* **ACTIVITY**
Across these entries, how many lines contain the word "that"? Answer with only the number.

* **Extracted records**
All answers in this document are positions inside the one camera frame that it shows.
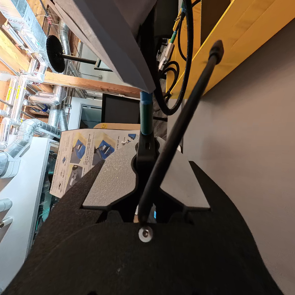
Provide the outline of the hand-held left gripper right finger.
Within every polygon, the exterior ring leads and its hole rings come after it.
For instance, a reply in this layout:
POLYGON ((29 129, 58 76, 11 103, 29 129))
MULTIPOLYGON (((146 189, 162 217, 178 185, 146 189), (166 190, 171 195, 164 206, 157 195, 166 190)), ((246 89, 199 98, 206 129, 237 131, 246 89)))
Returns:
POLYGON ((179 150, 175 152, 160 191, 189 210, 210 209, 189 161, 179 150))

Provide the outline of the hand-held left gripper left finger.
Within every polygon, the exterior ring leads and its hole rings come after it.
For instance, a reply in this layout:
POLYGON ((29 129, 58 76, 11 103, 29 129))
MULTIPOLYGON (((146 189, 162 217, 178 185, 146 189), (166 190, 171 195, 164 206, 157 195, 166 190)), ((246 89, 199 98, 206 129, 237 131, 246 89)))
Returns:
POLYGON ((138 139, 129 142, 106 158, 84 200, 83 208, 107 209, 136 189, 134 161, 137 144, 138 139))

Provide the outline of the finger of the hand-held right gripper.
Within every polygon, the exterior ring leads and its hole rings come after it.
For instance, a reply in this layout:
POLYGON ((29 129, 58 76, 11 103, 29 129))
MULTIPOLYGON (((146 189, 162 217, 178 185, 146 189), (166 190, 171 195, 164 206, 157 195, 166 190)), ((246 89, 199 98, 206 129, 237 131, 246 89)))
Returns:
POLYGON ((152 93, 157 1, 54 0, 65 24, 124 82, 152 93))
POLYGON ((155 7, 155 37, 171 37, 179 10, 178 0, 158 0, 155 7))

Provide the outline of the black adapter box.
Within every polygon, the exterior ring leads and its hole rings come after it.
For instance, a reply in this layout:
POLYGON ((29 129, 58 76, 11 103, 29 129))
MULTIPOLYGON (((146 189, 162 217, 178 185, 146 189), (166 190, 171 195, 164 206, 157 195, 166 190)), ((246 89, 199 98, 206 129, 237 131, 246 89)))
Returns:
POLYGON ((140 136, 137 149, 136 168, 139 174, 146 177, 145 188, 139 200, 138 219, 140 224, 146 224, 154 197, 159 192, 160 185, 172 162, 177 147, 195 113, 199 101, 208 85, 212 72, 224 55, 222 40, 217 40, 210 52, 207 65, 194 86, 189 99, 181 111, 178 122, 172 128, 163 151, 156 158, 155 138, 152 131, 153 106, 152 94, 141 92, 140 96, 140 136))

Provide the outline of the yellow plastic bin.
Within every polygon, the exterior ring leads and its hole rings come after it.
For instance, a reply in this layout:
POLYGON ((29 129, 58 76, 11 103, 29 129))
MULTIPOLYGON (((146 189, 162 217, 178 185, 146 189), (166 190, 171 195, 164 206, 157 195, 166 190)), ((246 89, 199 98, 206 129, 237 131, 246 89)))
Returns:
POLYGON ((224 55, 205 93, 231 73, 295 17, 293 0, 235 0, 230 3, 192 59, 184 99, 188 99, 208 61, 209 51, 222 40, 224 55))

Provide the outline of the printed instruction sheet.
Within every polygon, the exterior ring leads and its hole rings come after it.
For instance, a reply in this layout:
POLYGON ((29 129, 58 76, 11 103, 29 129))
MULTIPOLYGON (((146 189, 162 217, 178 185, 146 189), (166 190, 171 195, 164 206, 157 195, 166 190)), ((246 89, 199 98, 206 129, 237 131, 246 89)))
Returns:
POLYGON ((139 138, 136 129, 78 129, 63 131, 50 193, 58 198, 101 160, 139 138))

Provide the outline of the black round disc on pole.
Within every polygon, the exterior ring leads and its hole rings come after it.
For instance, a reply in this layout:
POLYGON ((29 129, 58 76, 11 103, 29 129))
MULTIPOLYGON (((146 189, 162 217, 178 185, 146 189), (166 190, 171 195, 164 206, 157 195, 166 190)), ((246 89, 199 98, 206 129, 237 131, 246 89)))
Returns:
POLYGON ((77 61, 96 65, 97 61, 74 57, 63 53, 61 42, 55 35, 49 35, 46 40, 46 50, 50 65, 57 73, 65 71, 65 61, 77 61))

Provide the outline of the black framed monitor on pole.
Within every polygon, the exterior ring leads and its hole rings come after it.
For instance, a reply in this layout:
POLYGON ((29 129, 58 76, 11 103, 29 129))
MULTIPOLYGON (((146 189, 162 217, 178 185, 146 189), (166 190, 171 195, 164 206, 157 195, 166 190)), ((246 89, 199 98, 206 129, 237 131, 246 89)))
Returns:
POLYGON ((102 95, 101 123, 140 123, 140 101, 110 94, 102 95))

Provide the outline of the silver metal air duct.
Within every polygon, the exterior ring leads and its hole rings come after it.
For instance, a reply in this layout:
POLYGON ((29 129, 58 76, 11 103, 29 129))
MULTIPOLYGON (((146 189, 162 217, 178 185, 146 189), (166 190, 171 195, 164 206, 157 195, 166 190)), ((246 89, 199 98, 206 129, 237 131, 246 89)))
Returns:
POLYGON ((21 123, 16 139, 0 152, 0 178, 13 178, 19 170, 21 156, 30 147, 35 131, 60 138, 61 130, 38 119, 21 123))

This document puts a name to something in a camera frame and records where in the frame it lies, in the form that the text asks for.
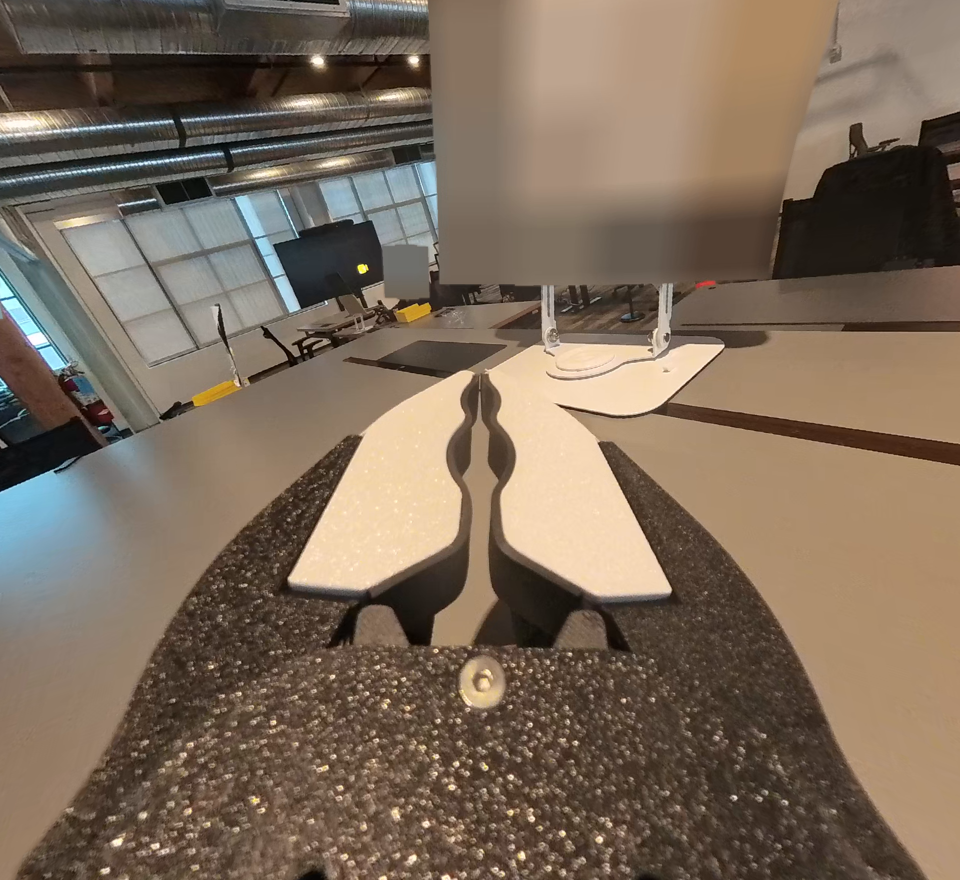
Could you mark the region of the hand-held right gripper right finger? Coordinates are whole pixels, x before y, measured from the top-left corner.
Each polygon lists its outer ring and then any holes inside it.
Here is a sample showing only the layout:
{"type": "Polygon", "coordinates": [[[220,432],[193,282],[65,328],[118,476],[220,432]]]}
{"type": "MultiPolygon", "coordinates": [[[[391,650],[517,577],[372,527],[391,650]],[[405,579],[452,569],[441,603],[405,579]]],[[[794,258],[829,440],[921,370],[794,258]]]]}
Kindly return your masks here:
{"type": "Polygon", "coordinates": [[[490,518],[498,550],[565,592],[600,604],[671,596],[671,585],[596,437],[500,370],[482,380],[490,518]]]}

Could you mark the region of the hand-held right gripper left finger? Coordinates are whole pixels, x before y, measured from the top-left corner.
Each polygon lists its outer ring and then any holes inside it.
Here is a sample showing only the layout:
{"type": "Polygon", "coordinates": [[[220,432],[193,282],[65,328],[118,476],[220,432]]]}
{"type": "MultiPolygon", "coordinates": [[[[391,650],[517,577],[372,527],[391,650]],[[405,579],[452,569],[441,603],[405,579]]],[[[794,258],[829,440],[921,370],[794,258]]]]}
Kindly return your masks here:
{"type": "Polygon", "coordinates": [[[393,406],[362,433],[291,574],[325,598],[452,601],[466,583],[464,475],[479,382],[469,371],[393,406]]]}

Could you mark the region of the white document stand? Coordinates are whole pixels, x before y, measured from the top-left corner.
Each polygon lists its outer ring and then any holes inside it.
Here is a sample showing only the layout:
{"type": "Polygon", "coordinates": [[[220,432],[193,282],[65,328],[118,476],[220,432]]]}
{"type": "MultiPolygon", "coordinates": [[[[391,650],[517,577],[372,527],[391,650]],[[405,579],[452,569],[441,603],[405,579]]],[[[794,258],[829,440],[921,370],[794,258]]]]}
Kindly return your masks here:
{"type": "Polygon", "coordinates": [[[487,379],[570,410],[616,418],[642,416],[666,405],[725,350],[702,336],[673,337],[674,286],[658,288],[654,331],[648,342],[562,342],[555,289],[541,288],[541,344],[499,364],[487,379]]]}

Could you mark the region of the black table panel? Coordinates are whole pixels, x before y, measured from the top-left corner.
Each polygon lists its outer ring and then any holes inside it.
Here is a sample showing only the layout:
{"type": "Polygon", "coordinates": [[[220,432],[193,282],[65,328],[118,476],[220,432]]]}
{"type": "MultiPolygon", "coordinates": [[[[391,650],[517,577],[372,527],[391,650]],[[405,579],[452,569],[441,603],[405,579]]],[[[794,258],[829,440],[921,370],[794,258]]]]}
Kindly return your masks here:
{"type": "Polygon", "coordinates": [[[345,362],[377,369],[411,373],[443,379],[469,371],[486,363],[505,349],[498,343],[419,340],[405,345],[384,357],[349,357],[345,362]]]}

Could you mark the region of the black office chair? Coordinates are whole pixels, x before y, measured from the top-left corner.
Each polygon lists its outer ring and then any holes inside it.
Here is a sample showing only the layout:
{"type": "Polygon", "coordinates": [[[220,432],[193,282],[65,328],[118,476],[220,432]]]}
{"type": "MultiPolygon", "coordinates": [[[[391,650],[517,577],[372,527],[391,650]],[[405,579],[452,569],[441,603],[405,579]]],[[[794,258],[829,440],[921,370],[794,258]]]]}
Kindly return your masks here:
{"type": "Polygon", "coordinates": [[[825,170],[812,197],[786,200],[772,277],[957,266],[959,220],[943,154],[899,146],[825,170]]]}

* **RESPONSE TO THIS EXERCISE**
2